> [EXERCISE BRIEF] Reproduce the data word for word, keeping every line complete.
── SUPPLIED MATERIAL ──
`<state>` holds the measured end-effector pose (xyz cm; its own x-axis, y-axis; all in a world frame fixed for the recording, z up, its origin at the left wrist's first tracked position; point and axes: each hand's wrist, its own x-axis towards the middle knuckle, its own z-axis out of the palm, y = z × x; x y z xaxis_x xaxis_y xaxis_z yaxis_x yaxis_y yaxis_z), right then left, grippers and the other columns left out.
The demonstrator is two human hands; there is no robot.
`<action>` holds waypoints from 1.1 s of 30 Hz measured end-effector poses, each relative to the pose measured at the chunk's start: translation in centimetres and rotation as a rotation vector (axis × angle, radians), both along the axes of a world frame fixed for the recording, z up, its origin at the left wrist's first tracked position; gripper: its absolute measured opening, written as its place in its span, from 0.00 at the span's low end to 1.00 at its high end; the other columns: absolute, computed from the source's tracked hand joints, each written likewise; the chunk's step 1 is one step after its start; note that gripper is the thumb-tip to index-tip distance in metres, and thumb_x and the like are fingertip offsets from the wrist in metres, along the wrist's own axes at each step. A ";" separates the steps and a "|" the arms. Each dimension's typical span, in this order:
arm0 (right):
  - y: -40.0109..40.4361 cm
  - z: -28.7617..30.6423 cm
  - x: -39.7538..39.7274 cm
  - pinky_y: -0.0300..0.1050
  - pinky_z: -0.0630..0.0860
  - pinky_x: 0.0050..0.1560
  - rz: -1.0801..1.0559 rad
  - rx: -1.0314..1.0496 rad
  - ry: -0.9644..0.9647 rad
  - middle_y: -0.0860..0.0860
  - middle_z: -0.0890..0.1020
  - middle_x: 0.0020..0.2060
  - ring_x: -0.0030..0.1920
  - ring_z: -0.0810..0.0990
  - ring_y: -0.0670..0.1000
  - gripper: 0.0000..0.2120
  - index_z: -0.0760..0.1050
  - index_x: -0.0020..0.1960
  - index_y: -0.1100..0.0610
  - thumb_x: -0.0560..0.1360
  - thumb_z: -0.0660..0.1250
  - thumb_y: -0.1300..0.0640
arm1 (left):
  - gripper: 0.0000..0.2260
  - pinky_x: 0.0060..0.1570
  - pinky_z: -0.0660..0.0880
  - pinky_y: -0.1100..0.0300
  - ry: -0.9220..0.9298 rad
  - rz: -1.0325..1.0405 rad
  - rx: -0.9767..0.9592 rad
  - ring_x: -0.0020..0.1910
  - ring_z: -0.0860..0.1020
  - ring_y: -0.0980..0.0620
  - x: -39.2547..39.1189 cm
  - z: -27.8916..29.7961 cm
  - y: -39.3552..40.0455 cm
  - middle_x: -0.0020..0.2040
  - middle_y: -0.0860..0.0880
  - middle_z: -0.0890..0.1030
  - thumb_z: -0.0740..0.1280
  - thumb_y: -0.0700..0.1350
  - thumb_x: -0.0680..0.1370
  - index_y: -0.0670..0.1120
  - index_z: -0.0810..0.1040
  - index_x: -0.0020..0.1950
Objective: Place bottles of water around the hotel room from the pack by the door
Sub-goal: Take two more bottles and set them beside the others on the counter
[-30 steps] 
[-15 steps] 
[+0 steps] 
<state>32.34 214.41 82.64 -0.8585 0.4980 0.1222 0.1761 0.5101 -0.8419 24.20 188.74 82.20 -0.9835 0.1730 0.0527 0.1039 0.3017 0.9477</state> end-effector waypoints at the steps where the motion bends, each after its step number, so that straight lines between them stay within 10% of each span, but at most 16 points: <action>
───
> [REPLY TO THE TASK]
`<state>` holds the measured end-effector pose (xyz cm; its own x-axis, y-axis; all in a world frame fixed for the recording, z up, its origin at the left wrist's first tracked position; point and axes: each hand's wrist, its own x-axis towards the middle knuckle, its own z-axis out of the palm, y = z × x; x y z xaxis_x xaxis_y xaxis_z yaxis_x yaxis_y yaxis_z), right then left, grippers and the other columns left out.
The demonstrator is two human hands; there is no robot.
`<action>` holds waypoints from 1.1 s of 30 Hz measured end-effector poses, each relative to the pose measured at the chunk's start: translation in centimetres and rotation as a rotation vector (axis × angle, radians), both along the axes of a world frame fixed for the recording, z up, its origin at the left wrist's first tracked position; gripper: its absolute measured opening, written as its place in its span, from 0.00 at the span's low end to 1.00 at its high end; the other columns: absolute, computed from the source's tracked hand joints, each written likewise; the chunk's step 1 is one step after its start; note that gripper is the thumb-tip to index-tip distance in metres, and thumb_x and the like are fingertip offsets from the wrist in metres, along the wrist's own axes at each step. A ";" separates the steps and a "|" the arms. Each dimension's typical span, in this order:
arm0 (right):
  - y: -40.0109..40.4361 cm
  - z: -28.7617..30.6423 cm
  - x: -39.7538..39.7274 cm
  - pinky_y: -0.0300..0.1050
  - pinky_z: -0.0630..0.0860
  - pinky_x: 0.0050..0.1560
  - rz: -1.0801..1.0559 rad
  - rx: -1.0314..1.0496 rad
  - ry: -0.9644..0.9647 rad
  - middle_y: -0.0860..0.0860
  - middle_z: -0.0890..0.1020
  - middle_x: 0.0020..0.2060
  - ring_x: -0.0030..0.1920
  - ring_z: -0.0810..0.0990
  - ring_y: -0.0670..0.1000
  - gripper: 0.0000..0.2120
  - index_z: -0.0760..0.1050
  - index_x: -0.0020..0.1960
  - index_y: -0.1100..0.0610
  - thumb_x: -0.0560..0.1360
  - thumb_z: -0.0660..0.1250
  - thumb_y: -0.1300..0.0640
arm1 (left):
  - gripper: 0.0000..0.2260
  - pinky_x: 0.0060..0.1570
  - pinky_z: -0.0660..0.0880
  - pinky_y: -0.1100..0.0300
  - ry: -0.9220..0.9298 rad
  - rz: -1.0325..1.0405 rad
  - rx: -0.9767..0.9592 rad
  - ring_x: -0.0020..0.1910
  - ring_z: -0.0860..0.1020
  - ring_y: -0.0980..0.0620
  - x: -39.2547..39.1189 cm
  - z: -27.8916..29.7961 cm
  - y: -39.3552..40.0455 cm
  - middle_x: -0.0020..0.2040
  - middle_y: -0.0860..0.0880
  - middle_z: -0.0890..0.1030
  - thumb_z: -0.0740..0.1280
  - thumb_y: -0.0700..0.1350
  - thumb_x: -0.0680..0.1370
  - index_y: -0.0670..0.1120
  - index_z: -0.0810..0.1040
  - index_x: -0.0020..0.1950
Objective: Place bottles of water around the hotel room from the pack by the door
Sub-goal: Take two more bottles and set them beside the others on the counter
[-30 steps] 
[-15 steps] 
[+0 steps] 
<state>32.34 214.41 82.64 -0.8585 0.4980 0.1222 0.1761 0.5101 -0.8419 24.20 188.74 82.20 -0.9835 0.1730 0.0527 0.1039 0.3017 0.9477</state> end-effector waypoints at the steps where the motion bends, each after its step number, so that straight lines between them stay within 10% of each span, but at most 16 points: <action>

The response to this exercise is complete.